With images removed, return the whole listing exactly as written.

.....

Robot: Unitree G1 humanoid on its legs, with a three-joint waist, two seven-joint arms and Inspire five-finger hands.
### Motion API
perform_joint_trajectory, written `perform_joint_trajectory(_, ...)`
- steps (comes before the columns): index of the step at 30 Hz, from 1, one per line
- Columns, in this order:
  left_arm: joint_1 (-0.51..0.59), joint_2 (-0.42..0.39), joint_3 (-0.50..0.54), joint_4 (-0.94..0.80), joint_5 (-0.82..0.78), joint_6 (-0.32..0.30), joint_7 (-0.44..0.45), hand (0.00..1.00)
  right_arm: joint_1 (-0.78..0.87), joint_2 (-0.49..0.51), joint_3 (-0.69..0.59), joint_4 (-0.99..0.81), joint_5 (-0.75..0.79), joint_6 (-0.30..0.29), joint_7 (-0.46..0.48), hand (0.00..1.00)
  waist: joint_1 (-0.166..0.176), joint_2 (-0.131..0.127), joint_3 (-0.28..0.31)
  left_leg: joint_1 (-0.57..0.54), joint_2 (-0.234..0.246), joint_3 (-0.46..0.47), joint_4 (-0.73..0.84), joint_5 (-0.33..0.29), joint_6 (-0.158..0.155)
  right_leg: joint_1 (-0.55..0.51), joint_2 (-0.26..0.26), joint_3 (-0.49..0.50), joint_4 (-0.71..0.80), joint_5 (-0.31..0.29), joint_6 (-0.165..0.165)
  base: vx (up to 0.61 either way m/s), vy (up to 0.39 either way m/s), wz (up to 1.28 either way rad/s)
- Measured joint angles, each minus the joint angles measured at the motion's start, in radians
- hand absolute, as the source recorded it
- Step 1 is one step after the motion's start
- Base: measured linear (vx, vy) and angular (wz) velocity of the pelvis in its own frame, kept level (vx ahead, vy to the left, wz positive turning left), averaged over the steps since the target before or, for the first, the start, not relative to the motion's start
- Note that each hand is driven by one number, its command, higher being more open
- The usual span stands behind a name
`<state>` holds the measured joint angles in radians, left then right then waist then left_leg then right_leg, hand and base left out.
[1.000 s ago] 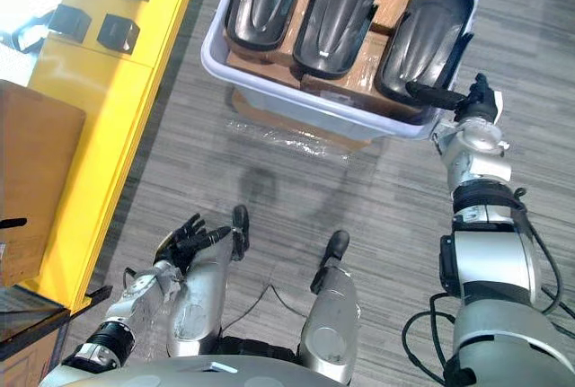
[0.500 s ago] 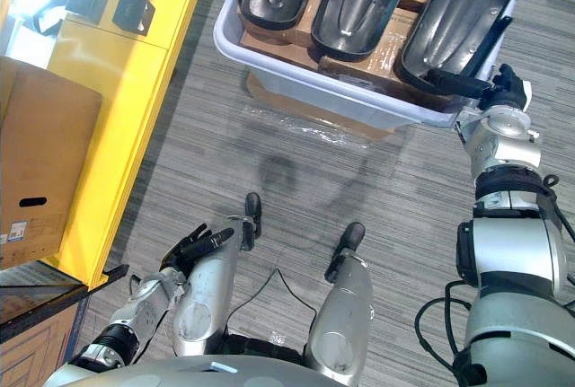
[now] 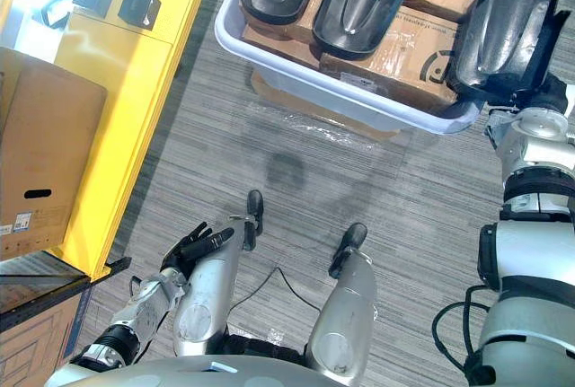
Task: Walk over and take three plastic housings, then place them on the shelf
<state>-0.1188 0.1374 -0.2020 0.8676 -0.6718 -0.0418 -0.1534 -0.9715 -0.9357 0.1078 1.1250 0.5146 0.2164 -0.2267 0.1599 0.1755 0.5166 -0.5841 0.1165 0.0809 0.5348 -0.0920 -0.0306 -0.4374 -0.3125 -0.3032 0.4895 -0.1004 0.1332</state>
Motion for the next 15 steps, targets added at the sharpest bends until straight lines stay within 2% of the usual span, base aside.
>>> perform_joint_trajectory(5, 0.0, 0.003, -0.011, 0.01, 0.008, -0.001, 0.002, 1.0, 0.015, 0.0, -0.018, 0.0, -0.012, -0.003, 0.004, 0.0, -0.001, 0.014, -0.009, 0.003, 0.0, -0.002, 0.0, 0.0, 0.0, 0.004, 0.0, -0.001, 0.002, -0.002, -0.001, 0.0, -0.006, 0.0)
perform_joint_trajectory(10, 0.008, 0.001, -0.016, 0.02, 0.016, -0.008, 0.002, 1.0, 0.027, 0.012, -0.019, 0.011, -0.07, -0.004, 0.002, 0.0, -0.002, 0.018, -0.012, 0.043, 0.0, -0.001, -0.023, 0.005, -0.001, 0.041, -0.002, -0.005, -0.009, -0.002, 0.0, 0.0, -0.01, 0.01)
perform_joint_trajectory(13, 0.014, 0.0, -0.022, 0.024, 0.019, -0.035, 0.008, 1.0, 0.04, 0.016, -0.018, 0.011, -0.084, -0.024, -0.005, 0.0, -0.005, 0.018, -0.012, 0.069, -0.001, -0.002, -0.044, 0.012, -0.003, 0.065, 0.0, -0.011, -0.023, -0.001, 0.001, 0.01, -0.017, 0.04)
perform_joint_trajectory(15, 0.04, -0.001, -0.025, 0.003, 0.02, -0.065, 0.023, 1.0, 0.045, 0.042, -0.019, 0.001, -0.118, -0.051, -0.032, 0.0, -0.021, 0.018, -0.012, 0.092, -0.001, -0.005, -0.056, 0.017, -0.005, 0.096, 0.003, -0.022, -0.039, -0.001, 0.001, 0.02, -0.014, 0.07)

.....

= Solution to this task =
Robot: Unitree G1 humanoid on its legs, with a three-joint waist, two seven-joint arms and Inspire five-finger hands.
### Motion API
perform_joint_trajectory, written `perform_joint_trajectory(_, ...)`
- steps (comes before the columns): index of the step at 30 Hz, from 1, one per line
- Columns, in this order:
  left_arm: joint_1 (-0.51..0.59), joint_2 (-0.42..0.39), joint_3 (-0.50..0.54), joint_4 (-0.94..0.80), joint_5 (-0.82..0.78), joint_6 (-0.32..0.30), joint_7 (-0.44..0.45), hand (0.00..1.00)
  right_arm: joint_1 (-0.78..0.87), joint_2 (-0.49..0.51), joint_3 (-0.69..0.59), joint_4 (-0.99..0.81), joint_5 (-0.75..0.79), joint_6 (-0.30..0.29), joint_7 (-0.46..0.48), hand (0.00..1.00)
  waist: joint_1 (-0.166..0.176), joint_2 (-0.131..0.127), joint_3 (-0.28..0.31)
  left_leg: joint_1 (-0.57..0.54), joint_2 (-0.234..0.246), joint_3 (-0.46..0.47), joint_4 (-0.73..0.84), joint_5 (-0.33..0.29), joint_6 (-0.158..0.155)
  right_leg: joint_1 (-0.55..0.51), joint_2 (-0.26..0.26), joint_3 (-0.49..0.50), joint_4 (-0.71..0.80), joint_5 (-0.31..0.29), joint_6 (-0.165..0.165)
  base: vx (up to 0.61 either way m/s), vy (up to 0.39 either way m/s), wz (up to 1.28 either way rad/s)
- Measured joint angles, each minus the joint angles measured at the motion's start, in radians
- hand absolute, as the source recorded it
- Step 1 is one step after the motion's start
- Base: measured linear (vx, vy) and angular (wz) velocity of the pelvis in its own frame, kept level (vx ahead, vy to the left, wz positive turning left), averaged over the steps since the target before or, for the first, the start, not relative to the motion's start
- Note that each hand is driven by one number, its command, higher being more open
- The usual span stands behind a name
`<state>` holds the measured joint angles in radians, left then right then waist then left_leg then right_leg, hand and base left out.
[1.000 s ago] 
[0.500 s ago] 
[now] 
Task: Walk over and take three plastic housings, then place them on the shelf
<state>-0.1188 0.1374 -0.2020 0.8676 -0.6718 -0.0418 -0.1534 -0.9715 -0.9357 0.1078 1.1250 0.5146 0.2164 -0.2267 0.1599 0.1755 0.5166 -0.5841 0.1165 0.0809 0.5348 -0.0920 -0.0306 -0.4374 -0.3125 -0.3032 0.4895 -0.1004 0.1332</state>
Motion for the next 15 steps, targets added at the sharpest bends until straight lines stay within 2% of the usual span, base aside.
>>> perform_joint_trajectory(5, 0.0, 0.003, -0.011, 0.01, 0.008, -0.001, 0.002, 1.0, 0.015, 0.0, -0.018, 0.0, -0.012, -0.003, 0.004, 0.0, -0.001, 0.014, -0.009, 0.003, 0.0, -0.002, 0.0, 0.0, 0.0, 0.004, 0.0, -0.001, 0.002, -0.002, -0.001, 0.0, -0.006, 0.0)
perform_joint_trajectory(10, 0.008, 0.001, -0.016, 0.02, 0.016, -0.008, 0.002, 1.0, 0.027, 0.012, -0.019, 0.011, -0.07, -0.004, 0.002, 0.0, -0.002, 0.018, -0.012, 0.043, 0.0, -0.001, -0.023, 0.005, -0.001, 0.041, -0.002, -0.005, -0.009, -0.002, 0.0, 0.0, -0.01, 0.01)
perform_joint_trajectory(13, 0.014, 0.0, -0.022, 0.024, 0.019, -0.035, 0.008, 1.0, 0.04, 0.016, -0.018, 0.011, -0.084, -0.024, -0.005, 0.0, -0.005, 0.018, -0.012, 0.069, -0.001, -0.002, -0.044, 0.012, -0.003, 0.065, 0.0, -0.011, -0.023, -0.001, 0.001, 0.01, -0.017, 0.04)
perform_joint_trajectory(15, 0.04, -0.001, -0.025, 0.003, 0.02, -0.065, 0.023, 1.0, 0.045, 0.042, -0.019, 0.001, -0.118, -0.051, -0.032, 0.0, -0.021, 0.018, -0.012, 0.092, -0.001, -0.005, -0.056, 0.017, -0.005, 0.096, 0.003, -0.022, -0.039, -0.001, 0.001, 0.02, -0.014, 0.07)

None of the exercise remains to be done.